== Material provided ==
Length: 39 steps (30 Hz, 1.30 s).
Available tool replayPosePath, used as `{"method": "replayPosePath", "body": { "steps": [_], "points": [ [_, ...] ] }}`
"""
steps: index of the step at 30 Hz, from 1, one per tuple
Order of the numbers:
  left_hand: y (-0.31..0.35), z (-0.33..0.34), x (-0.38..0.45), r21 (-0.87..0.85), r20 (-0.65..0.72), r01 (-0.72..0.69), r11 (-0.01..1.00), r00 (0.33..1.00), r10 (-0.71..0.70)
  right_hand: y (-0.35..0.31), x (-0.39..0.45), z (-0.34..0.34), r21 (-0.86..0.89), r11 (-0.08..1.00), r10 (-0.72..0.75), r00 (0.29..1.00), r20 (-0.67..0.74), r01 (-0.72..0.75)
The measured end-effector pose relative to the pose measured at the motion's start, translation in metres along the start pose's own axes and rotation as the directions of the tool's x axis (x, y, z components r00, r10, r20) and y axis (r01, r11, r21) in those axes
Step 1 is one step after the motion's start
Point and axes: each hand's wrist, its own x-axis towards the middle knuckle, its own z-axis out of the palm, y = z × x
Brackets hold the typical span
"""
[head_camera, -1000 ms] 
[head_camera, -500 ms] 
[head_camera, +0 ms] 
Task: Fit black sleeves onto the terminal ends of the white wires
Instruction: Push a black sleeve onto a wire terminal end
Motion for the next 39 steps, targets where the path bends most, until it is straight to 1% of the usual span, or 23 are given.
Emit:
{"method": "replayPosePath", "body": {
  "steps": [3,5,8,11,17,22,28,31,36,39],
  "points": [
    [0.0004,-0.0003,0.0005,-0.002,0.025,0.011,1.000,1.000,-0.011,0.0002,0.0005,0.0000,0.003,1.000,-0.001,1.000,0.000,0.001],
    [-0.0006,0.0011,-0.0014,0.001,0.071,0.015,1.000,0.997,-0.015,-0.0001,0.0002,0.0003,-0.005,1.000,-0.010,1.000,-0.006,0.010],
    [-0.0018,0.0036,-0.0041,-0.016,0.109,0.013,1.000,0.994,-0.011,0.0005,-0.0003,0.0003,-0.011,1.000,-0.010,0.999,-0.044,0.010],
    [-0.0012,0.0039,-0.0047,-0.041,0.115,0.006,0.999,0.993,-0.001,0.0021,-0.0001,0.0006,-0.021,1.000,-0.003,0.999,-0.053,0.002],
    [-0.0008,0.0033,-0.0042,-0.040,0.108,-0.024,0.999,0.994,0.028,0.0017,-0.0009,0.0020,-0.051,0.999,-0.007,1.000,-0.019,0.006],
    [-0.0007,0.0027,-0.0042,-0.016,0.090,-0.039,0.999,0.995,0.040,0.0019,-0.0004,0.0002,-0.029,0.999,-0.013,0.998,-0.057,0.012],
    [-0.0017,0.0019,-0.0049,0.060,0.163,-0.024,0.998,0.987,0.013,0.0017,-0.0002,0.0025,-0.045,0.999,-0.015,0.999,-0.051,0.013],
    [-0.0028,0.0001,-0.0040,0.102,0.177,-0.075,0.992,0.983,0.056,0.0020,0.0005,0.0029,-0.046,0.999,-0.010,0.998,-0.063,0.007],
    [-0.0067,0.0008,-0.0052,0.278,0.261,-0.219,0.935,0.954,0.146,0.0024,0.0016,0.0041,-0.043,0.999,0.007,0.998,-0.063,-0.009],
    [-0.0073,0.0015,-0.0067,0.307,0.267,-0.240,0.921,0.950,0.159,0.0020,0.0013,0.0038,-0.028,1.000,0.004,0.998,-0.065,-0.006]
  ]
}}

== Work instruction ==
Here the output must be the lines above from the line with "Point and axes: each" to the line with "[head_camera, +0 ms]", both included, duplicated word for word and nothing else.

== Reply to the task ==
Point and axes: each hand's wrist, its own x-axis towards the middle knuckle, its own z-axis out of the palm, y = z × x
Brackets hold the typical span
"""
[head_camera, -1000 ms] 
[head_camera, -500 ms] 
[head_camera, +0 ms] 

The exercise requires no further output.